This is not a blog post about Finnish grammar.
Nor is it a post about the Guggenheim feasibility study which is drawing such impassioned commentary in the blogosphere. It is also not a post about the rather ignorable building pictured below. (The photo is from 2009, when the potential costs of archictectural globalization first really got to us here on this blog).
It is a blog post about words and how they are used.
As Arkkivahti notes, there are many people who are sceptical but not against the Guggenheim scheme. JHJ would like to add that though Helsinki has a glorious past it was never perfect – it can always do with some additional beauty!

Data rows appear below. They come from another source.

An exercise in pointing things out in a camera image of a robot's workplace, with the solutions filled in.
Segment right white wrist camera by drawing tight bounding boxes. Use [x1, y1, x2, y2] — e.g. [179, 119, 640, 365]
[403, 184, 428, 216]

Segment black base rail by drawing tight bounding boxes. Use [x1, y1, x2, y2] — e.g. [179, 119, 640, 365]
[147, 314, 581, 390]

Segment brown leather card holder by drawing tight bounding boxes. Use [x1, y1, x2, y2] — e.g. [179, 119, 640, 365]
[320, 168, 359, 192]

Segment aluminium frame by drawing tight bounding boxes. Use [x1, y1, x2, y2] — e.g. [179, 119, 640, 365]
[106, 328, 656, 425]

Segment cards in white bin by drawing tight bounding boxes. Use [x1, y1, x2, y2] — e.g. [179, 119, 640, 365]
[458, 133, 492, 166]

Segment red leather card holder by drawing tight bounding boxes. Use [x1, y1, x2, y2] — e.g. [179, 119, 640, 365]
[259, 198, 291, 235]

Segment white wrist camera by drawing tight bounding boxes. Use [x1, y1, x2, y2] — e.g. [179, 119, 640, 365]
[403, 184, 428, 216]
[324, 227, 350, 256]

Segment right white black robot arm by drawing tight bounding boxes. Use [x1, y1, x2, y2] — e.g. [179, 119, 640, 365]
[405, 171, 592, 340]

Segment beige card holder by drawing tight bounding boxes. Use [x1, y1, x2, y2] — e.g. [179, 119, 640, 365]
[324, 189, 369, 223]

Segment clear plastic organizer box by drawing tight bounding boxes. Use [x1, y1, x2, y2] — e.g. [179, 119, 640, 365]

The odd thing now is that we know very little about the Guggenheim scheme feasibility study. Nevertheless, there are plenty of words in circulation that might make you think that a branch of the Guggenheim’s expanding family of art museums was about to open in Helsinki.
Recently we were surprised to read an article about the feasibility study in The Usual. Baffled, rather. We had, of course, noted that the Foundation have been positive about the idea of gracing Helsinki with their brand. But JHJ had not however been aware that a decision to build had been made. And so it was that this kind of language in the paper sparked a double-take:
Guggenheimin museon voi hyvin rakentaa Katajanokalle
Rakennuksen alle tehdään vesitiivis patoseinä, joka ankkuroidaan peruskallioon 15 metrin syvyyteen. Suurilta lisäkustannuksilta vältytään.

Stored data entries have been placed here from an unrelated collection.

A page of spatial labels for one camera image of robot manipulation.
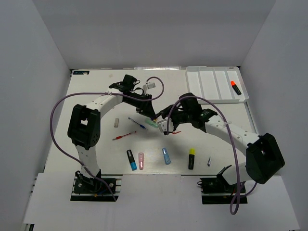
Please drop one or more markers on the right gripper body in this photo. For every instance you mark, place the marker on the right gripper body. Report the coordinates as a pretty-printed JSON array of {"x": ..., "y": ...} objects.
[{"x": 177, "y": 117}]

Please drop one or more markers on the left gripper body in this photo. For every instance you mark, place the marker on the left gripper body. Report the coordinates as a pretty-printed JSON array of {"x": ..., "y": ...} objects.
[{"x": 141, "y": 106}]

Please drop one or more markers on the blue pen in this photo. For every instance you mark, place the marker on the blue pen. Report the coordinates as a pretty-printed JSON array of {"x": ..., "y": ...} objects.
[{"x": 139, "y": 124}]

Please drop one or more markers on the yellow highlighter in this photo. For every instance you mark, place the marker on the yellow highlighter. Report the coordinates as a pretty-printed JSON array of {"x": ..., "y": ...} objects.
[{"x": 191, "y": 159}]

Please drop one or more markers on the red pen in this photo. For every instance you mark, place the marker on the red pen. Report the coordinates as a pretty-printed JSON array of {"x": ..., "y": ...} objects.
[{"x": 122, "y": 136}]

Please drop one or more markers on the orange highlighter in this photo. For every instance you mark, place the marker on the orange highlighter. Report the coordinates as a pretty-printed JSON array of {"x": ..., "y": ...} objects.
[{"x": 235, "y": 88}]

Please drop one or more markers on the blue highlighter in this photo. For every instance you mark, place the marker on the blue highlighter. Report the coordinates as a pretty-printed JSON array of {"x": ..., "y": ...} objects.
[{"x": 131, "y": 160}]

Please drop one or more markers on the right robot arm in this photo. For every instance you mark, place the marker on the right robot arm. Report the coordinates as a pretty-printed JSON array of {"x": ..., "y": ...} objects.
[{"x": 263, "y": 158}]

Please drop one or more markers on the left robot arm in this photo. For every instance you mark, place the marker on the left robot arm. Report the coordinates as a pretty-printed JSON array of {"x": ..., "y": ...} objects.
[{"x": 84, "y": 128}]

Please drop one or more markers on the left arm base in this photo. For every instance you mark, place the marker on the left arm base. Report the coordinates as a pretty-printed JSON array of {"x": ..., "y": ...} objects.
[{"x": 91, "y": 190}]

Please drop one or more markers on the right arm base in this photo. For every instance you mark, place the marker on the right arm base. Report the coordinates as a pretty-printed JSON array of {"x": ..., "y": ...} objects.
[{"x": 216, "y": 192}]

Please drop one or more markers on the green stapler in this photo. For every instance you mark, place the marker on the green stapler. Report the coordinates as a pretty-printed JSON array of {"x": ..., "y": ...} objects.
[{"x": 151, "y": 123}]

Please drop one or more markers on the beige eraser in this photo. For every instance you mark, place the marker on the beige eraser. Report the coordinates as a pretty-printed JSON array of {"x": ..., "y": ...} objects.
[{"x": 116, "y": 122}]

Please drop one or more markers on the blue stapler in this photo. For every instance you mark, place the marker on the blue stapler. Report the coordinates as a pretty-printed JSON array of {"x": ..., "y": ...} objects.
[{"x": 166, "y": 156}]

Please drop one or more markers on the blue label sticker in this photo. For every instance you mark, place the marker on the blue label sticker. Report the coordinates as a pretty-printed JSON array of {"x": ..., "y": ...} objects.
[{"x": 81, "y": 72}]

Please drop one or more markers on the white divided tray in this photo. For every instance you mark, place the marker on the white divided tray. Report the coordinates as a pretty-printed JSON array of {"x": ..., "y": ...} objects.
[{"x": 214, "y": 84}]

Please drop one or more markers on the pink stapler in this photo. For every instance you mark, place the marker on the pink stapler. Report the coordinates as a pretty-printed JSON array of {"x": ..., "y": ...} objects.
[{"x": 141, "y": 160}]

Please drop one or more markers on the small purple pen cap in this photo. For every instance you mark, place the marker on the small purple pen cap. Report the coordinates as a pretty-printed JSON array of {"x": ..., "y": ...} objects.
[{"x": 209, "y": 162}]

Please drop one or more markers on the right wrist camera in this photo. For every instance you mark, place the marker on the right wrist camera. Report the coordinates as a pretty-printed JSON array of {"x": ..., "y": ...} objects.
[{"x": 165, "y": 126}]

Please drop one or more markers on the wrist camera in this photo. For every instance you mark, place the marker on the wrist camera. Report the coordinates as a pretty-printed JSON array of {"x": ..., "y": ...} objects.
[
  {"x": 165, "y": 126},
  {"x": 148, "y": 86}
]

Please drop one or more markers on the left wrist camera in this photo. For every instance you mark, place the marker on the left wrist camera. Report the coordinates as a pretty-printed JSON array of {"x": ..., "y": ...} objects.
[{"x": 148, "y": 86}]

Or, as is customary on this blog, in our own translation:
The Guggenheim museum can easily be built in Katajanokka
A water-tight barrier wall will be constructed below the building and anchored in the rock at 15 metre’s depth. This will avoid substantial extra costs.
We were not aware that a decision had yet been made to bring the G. to Helsinki, that a preferred location had been chosen by the G. and ratified by Helsinki. Nor had we kept abreast of the “debate” of which the peculiar-looking headline was a small part. Hence the raised eyebrow.
But then The Usual frequently reports stories as if they had happened already (in some cases just cutting and pasting the press release as is…). One day it reported that Mayor Jussi Pajunen was confident that the G. would come and would bring megabucks in its wake. Once this had been reported, this reporting itself became news. A careless reader might have suspected that national broadcaster YLE were saying that the G would come and it would be ready in 2018.
This kind of language is not quite the same thing as another interesting feature of contemporary political rhetoric, what Stefan Collini calls the “dogmatic future” tense. His wonderfully fluent, perceptive and empirically supported essay in the London Review of Books Vol.33(16) he considers the prose that makes it appear as if consumerist metrics were the best way to assess everything.
… official discourse has become increasingly colonised by an economistic idiom, which is derived not strictly from economic theory proper, but rahter fromthe language of management schools, business consultants and financial journalism. British society has been subject to a deliberate campaign, initiated in free-market think tanks in the 1960s and 1970s and pushed strongly by business leaders and right-wing commentators ever since, to elevate the status of business and commerce and to make ‘contributing to economic growth’ the overriding goal of a whole swathe of social, cultural and intellectual activities which had previously been understood and valued in other terms
Effectively, we end up (and not just in Britain) with a kind of consumerist relativism. What is not, however, relative, is the injunction to imagine everything as part of a ‘market’ transaction.
Collini also mentions the ‘mission-statement present’ as another aspect of this already killing Newspeak. The mission-statement present disguises “implausible non sequiturs as universally acknowledged general truths” (Collini’s words) such as “if you pay for it you value it”, “choice is an obvious good”, “privatising businesses enhances everything” (examples by JHJ).
So back to Finland. Beware, users of the rather lovely but increasingly erratically performing national rail service, VR!
Future dogma = privative, privatise, privatise!
The Usual (not the online version) reports that Tatu Rauhamaki, the conservative politician at the helm of Helsinki’s regional transport, believes that simply privatising the railways would fix the ongoing problems. This, as anyone with a smidgen of critical acumen, is the most elementary form of the future dogmatic. But he backs it up with a bit of comparative pseudo-economese:
Siitä on hyviä kokemuksia esimerkiksi Ruotsista ja Britanniasta: vuorotarjontaa ja sitä mukaa matkustajia on tullut lisää.
For instance Sweden and Britain have had good experiences of this: more choice of routes and with it more passengers.
Er … has he actually used Swedish or British trains recently? Or followed the news about them? Then he’d know that they are extraordinarily expensive to run compared to ones that are state-owned.
Alas, we Finns are terribly susceptible to international fashions. Particularly if they have a whiff of the anti-communist about them.